*** Opening of DATASET RECORDS ***

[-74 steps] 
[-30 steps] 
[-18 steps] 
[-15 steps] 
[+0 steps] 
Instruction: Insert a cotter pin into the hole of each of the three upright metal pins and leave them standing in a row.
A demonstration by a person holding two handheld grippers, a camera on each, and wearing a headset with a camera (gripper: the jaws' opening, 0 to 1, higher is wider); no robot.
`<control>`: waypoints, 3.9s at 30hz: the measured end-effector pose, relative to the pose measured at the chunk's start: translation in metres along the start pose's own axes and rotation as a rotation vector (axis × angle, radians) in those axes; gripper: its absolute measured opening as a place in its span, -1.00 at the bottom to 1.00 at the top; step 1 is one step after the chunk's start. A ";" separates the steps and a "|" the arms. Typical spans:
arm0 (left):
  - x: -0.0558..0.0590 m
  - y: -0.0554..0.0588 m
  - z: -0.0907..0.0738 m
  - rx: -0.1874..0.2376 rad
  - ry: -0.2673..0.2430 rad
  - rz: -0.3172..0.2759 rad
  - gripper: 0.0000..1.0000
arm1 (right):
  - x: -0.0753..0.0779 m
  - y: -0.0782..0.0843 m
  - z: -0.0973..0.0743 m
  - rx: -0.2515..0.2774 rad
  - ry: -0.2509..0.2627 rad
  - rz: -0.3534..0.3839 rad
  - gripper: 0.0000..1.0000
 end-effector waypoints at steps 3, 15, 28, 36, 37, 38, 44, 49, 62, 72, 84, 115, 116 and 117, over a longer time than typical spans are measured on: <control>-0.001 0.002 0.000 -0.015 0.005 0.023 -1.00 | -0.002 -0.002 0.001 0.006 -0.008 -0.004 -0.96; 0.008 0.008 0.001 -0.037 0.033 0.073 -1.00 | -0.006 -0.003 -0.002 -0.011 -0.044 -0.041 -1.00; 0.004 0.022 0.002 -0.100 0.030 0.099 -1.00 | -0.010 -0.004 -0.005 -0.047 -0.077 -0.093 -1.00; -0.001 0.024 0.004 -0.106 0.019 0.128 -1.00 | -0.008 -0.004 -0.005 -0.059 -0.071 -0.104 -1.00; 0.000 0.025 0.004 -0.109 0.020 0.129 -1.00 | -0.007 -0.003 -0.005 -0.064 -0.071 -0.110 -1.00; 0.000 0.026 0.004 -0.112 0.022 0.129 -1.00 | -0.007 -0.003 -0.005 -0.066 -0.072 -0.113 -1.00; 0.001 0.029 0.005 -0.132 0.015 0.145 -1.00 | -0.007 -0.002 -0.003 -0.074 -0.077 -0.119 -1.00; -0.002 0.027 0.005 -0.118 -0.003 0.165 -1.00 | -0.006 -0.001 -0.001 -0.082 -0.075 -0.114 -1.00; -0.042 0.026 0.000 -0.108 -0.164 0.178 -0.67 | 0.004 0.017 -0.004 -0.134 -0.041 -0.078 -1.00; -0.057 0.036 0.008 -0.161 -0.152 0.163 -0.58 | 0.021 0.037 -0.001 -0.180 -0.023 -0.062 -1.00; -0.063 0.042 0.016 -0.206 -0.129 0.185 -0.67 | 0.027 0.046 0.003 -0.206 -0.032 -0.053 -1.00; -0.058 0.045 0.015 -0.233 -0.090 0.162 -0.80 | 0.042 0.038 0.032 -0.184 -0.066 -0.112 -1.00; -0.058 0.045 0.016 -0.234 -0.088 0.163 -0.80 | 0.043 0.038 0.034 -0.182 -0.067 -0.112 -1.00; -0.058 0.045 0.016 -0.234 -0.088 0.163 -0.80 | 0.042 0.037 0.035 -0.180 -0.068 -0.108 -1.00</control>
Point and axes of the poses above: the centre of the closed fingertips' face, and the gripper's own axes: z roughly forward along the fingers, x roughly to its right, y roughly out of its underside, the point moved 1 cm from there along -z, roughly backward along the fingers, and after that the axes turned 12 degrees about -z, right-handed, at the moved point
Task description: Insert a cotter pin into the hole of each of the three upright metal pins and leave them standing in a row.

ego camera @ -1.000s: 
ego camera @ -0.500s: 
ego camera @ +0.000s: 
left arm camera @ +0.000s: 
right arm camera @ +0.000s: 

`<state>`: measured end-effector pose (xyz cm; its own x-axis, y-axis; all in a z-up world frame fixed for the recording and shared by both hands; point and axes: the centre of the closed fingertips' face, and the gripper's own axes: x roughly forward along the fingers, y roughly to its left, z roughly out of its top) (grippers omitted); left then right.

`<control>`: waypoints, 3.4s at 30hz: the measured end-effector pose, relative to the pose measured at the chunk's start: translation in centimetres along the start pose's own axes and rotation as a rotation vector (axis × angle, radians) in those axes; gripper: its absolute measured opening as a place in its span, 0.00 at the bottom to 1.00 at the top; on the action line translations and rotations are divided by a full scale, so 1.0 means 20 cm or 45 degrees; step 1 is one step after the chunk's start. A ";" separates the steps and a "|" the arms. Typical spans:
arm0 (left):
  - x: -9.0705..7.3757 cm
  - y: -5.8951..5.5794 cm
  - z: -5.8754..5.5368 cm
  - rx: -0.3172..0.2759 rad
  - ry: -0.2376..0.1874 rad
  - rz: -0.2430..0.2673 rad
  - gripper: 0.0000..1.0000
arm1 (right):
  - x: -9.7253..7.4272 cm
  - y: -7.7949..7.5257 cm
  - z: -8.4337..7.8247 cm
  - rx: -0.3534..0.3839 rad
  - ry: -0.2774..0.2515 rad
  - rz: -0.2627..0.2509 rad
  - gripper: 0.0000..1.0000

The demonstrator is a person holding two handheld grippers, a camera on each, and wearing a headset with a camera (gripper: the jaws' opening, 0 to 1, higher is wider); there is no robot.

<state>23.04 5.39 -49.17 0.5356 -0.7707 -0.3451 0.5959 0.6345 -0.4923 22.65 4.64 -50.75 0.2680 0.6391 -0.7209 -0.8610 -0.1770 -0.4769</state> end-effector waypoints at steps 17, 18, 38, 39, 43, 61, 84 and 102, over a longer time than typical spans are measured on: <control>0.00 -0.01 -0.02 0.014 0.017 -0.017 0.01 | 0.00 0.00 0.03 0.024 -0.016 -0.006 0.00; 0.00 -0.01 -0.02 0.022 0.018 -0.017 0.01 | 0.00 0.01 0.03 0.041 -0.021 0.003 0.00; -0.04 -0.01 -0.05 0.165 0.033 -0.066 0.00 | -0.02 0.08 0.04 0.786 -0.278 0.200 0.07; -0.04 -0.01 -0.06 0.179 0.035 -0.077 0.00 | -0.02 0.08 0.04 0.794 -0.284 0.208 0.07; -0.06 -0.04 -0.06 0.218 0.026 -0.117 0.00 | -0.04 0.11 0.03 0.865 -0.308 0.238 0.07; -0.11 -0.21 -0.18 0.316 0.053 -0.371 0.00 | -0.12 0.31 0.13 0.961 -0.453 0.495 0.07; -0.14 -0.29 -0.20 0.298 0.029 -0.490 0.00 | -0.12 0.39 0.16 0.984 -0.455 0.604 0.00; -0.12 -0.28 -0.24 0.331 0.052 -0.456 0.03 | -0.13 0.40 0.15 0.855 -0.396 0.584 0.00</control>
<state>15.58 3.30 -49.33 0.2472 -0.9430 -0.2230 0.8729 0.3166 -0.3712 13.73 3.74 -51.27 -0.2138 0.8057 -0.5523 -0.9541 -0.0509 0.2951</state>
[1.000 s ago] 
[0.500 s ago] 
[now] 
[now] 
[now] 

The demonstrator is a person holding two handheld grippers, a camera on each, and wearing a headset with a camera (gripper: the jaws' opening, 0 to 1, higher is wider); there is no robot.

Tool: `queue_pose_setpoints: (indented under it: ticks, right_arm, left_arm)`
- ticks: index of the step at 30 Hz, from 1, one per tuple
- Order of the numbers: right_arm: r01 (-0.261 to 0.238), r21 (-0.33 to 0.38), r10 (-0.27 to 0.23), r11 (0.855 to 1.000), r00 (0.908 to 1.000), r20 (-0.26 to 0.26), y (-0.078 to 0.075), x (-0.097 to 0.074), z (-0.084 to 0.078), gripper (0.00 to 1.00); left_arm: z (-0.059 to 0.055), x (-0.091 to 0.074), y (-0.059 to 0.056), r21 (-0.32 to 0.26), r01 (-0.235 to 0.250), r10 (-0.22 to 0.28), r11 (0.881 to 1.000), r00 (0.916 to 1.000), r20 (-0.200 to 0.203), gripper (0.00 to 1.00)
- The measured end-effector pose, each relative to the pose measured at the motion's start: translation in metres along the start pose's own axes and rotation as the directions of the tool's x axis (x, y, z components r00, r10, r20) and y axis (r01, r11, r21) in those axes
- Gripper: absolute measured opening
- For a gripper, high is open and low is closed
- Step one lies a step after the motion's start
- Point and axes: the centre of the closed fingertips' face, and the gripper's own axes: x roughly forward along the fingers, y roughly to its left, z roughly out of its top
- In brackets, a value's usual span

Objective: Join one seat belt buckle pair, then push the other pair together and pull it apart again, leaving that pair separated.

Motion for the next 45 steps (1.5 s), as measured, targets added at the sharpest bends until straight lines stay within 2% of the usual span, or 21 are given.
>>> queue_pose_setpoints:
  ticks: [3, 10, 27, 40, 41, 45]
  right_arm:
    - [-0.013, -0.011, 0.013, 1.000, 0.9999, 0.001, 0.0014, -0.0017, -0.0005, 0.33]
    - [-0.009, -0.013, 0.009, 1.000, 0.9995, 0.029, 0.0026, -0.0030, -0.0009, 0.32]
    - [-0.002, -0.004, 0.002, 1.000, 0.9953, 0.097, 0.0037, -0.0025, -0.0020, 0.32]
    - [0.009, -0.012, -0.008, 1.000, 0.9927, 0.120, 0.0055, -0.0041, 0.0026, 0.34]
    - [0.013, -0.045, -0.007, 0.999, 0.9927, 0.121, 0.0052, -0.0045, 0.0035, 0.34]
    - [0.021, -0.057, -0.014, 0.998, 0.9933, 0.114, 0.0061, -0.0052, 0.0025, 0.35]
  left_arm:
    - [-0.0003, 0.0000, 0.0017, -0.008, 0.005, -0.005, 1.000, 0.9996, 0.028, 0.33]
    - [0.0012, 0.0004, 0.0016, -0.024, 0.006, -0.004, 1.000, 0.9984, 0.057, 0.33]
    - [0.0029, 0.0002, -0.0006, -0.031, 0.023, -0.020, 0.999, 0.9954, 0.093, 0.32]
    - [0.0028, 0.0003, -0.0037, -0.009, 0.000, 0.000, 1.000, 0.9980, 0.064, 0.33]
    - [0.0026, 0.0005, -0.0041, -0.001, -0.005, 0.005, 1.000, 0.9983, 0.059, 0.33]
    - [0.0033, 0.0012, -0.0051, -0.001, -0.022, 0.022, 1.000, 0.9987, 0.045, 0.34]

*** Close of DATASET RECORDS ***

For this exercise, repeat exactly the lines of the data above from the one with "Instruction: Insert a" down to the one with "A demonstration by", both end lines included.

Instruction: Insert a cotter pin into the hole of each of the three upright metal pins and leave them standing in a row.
A demonstration by a person holding two handheld grippers, a camera on each, and wearing a headset with a camera (gripper: the jaws' opening, 0 to 1, higher is wider); no robot.

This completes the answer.